Strange use of Quapaw article/aux.

R. Rankin r.rankin at latrobe.edu.au
Mon Jun 19 23:42:41 UTC 2000


> > I haven't seen the inanimate articles conjugated but of course the
> > inanimate ones shouldn't have 1st and 2nd person forms.
>
> I had't either, so I was pretty surprised at the following.  I can't think
> what that a- is if not first person.
> Na!  agdha'the  athe',       e'=     ama.
> Why! I ate mine I must have, said he they say.
> ------------
> Na!  agdha'sniN=kki        az^aN'  athe',      e'=     ama.
> Why! when I swallowed mine I slept I must have he said they say
> jod 1890:63.5-6

I was thinking of those as examples of  -tte/-tta 'potential mode' with the
confusion of th/tt that Dorsey evinced early on.  Quapaw has similar usages,
but they're all transcribed with the symbol JOD used for tt in that language
(around 1890).
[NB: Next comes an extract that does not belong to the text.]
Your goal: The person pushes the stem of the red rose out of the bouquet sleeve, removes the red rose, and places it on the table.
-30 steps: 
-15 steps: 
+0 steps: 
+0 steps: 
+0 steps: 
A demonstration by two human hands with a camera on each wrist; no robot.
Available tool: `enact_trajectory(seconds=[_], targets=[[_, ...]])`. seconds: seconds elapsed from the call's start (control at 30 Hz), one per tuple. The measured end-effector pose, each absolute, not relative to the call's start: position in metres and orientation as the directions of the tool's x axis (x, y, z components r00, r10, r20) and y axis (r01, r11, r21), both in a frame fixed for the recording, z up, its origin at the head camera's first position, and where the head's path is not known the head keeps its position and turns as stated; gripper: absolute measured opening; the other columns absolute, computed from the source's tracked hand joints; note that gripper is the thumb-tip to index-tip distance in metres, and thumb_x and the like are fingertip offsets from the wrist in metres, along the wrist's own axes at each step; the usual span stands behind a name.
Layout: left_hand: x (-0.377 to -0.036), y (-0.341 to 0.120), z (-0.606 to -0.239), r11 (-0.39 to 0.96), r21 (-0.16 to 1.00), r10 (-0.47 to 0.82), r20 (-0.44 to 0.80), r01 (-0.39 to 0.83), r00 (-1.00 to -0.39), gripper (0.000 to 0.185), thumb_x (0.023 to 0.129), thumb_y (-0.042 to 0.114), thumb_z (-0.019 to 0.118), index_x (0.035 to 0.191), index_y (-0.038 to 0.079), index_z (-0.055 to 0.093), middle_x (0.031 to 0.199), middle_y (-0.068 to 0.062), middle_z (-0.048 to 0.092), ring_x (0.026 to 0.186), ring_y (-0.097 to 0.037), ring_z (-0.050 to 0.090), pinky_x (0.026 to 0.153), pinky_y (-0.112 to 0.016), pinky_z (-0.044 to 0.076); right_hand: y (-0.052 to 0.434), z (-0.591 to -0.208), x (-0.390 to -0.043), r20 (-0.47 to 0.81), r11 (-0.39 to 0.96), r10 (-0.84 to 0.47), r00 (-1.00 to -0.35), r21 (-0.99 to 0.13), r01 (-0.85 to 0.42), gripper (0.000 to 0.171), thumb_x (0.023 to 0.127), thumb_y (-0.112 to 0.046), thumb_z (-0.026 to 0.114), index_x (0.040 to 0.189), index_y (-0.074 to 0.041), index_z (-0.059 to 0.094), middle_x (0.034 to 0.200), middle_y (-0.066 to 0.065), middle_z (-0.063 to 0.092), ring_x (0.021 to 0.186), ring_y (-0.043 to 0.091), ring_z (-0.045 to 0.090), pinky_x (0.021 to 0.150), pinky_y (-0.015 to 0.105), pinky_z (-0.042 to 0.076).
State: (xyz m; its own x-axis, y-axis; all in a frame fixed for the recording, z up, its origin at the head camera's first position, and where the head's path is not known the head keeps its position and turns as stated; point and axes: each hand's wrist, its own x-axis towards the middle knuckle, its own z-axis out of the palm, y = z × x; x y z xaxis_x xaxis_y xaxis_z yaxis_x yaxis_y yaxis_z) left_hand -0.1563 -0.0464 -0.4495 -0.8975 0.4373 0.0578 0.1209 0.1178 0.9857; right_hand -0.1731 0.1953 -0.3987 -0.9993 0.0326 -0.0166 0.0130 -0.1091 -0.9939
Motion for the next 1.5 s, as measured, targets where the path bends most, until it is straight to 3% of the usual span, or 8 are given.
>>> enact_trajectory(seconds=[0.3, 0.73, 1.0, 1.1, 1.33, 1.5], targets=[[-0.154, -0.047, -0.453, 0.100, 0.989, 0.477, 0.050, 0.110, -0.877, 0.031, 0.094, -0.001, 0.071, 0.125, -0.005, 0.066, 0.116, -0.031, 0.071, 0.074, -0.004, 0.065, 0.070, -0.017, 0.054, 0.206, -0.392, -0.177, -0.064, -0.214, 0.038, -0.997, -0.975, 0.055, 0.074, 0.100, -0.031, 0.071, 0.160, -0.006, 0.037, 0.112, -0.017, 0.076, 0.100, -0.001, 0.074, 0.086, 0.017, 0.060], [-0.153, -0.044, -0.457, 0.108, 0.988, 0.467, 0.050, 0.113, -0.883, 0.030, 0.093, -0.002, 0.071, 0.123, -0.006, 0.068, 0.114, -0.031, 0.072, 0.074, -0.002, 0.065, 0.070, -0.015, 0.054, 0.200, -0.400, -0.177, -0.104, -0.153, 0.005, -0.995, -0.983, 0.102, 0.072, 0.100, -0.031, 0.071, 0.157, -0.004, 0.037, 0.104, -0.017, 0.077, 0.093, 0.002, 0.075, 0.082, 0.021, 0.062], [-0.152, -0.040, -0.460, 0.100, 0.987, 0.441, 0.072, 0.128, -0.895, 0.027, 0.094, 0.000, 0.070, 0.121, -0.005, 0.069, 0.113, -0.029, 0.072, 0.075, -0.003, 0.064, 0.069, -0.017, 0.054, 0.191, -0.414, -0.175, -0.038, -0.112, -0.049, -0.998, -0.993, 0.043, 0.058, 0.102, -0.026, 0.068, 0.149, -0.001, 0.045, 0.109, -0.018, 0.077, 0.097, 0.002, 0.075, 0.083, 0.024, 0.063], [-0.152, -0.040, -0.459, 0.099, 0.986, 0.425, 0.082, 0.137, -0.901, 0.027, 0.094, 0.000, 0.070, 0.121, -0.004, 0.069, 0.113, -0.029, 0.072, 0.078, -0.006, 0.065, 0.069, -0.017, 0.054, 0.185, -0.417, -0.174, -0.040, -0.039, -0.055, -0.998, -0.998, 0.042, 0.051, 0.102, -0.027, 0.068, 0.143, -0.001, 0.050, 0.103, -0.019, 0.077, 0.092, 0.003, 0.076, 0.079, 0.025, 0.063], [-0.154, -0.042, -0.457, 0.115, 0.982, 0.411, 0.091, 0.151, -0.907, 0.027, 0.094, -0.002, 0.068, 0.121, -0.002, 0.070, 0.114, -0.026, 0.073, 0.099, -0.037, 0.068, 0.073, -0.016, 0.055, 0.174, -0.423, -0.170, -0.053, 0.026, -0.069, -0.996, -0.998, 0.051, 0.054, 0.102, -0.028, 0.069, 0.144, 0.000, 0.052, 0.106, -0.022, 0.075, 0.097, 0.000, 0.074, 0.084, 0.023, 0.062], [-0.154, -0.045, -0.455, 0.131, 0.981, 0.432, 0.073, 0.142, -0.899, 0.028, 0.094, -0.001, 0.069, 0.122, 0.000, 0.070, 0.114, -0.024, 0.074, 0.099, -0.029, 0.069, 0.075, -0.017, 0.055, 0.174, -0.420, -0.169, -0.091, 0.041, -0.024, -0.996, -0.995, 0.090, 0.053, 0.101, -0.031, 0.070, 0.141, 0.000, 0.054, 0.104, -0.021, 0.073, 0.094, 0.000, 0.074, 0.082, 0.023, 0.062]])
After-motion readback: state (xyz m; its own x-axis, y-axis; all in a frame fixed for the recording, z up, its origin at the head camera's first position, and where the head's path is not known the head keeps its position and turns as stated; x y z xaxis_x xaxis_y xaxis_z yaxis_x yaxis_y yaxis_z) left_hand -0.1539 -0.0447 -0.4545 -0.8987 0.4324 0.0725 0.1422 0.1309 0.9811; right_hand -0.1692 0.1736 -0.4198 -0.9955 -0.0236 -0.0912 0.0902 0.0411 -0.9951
Quapaw doubles up the tte sometimes, and you find ttaitte and
the like.  They always get some sort of conditional or modal translation.  I
was assuming it was the same morpheme as what we erroniously call 'future
tense' in other words.  I think we agreed a long time ago that it's some sort
of irrealis or potential mode marker derived from 'want' (which meaning it
still has in Hidatsa and Biloxi as I recall).

How confident are you of Dorsey's transcription here?